- Problem details -
Up to and including the line with "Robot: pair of", write out the listing from its first line, minus the pictures.

·····

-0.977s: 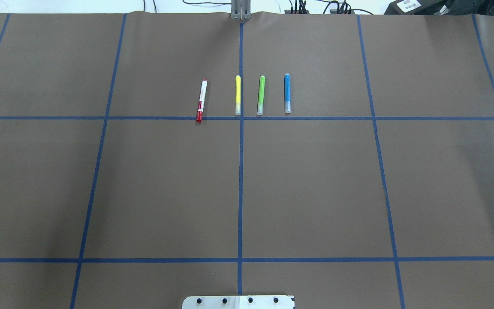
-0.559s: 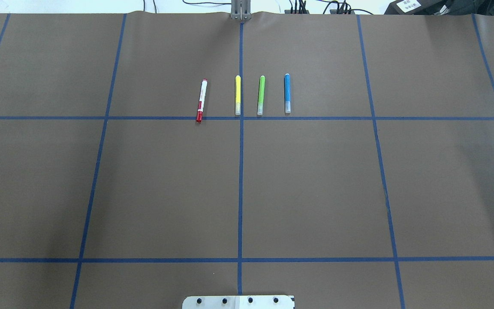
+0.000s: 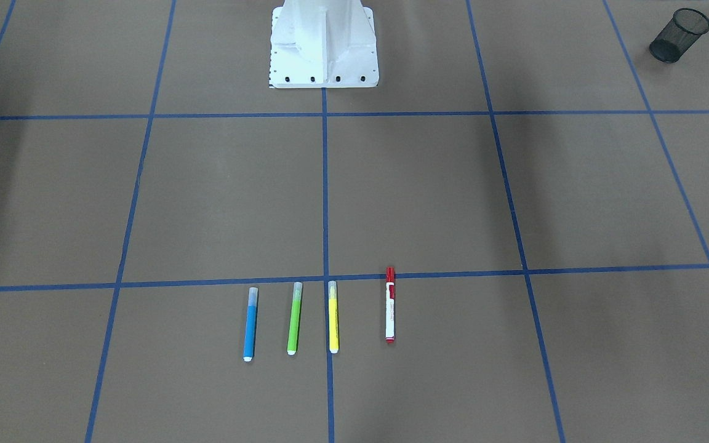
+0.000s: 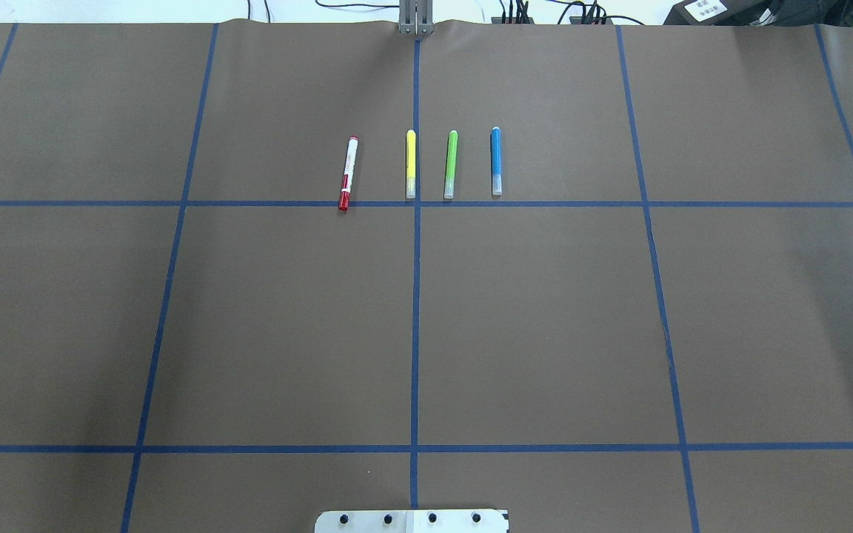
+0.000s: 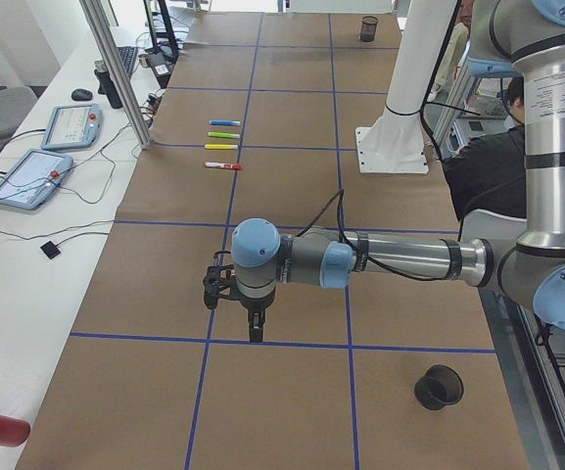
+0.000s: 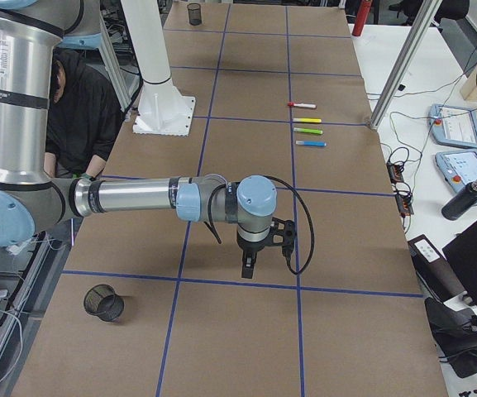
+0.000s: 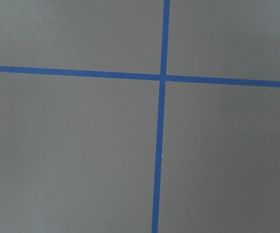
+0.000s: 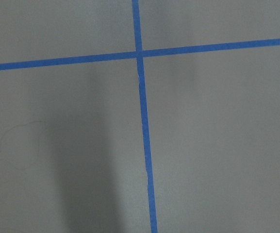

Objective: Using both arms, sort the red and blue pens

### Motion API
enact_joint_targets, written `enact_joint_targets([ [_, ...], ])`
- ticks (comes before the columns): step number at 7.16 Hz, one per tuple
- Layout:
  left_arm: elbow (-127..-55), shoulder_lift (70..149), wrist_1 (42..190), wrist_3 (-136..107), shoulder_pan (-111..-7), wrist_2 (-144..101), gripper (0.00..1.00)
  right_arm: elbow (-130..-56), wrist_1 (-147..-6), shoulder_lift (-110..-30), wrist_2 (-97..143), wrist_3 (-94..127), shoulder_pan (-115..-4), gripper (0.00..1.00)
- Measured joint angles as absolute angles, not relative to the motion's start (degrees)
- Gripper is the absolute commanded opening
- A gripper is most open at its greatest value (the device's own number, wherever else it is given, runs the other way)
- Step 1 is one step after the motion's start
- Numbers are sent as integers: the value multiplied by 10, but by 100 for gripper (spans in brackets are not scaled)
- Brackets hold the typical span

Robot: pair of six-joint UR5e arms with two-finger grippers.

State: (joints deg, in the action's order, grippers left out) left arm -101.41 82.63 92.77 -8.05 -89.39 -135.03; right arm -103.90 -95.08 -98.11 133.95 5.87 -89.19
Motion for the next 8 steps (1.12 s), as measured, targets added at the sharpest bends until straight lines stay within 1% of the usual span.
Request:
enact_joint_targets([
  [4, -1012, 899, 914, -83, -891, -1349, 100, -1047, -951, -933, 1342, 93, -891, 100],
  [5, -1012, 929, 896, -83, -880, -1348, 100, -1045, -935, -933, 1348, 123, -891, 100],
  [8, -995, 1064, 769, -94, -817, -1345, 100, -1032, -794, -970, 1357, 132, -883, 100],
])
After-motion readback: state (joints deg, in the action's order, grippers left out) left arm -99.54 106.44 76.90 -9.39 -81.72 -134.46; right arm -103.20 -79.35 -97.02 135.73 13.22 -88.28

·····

- Written reply -
-0.977s: 
-0.559s: 
+0.000s: 
+0.000s: 
+0.000s: 
+0.000s: 
+0.000s: 
+0.000s: 

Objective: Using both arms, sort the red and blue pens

### Motion API
enact_joint_targets, written `enact_joint_targets([ [_, ...], ])`
- ticks (comes before the columns): step number at 7.16 Hz, one per tuple
- Layout:
  left_arm: elbow (-127..-55), shoulder_lift (70..149), wrist_1 (42..190), wrist_3 (-136..107), shoulder_pan (-111..-7), wrist_2 (-144..101), gripper (0.00..1.00)
  right_arm: elbow (-130..-56), wrist_1 (-147..-6), shoulder_lift (-110..-30), wrist_2 (-97..143), wrist_3 (-94..127), shoulder_pan (-115..-4), gripper (0.00..1.00)
- Measured joint angles as absolute angles, not relative to the motion's start (degrees)
- Gripper is the absolute commanded opening
- A gripper is most open at its greatest value (the device's own number, wherever else it is given, runs the other way)
- Step 1 is one step after the motion's start
- Numbers are sent as integers: the value multiplied by 10, but by 100 for gripper (spans in brackets are not scaled)
- Brackets hold the typical span

Robot: pair of six-joint UR5e arms with two-finger grippers.

The exercise has been completed.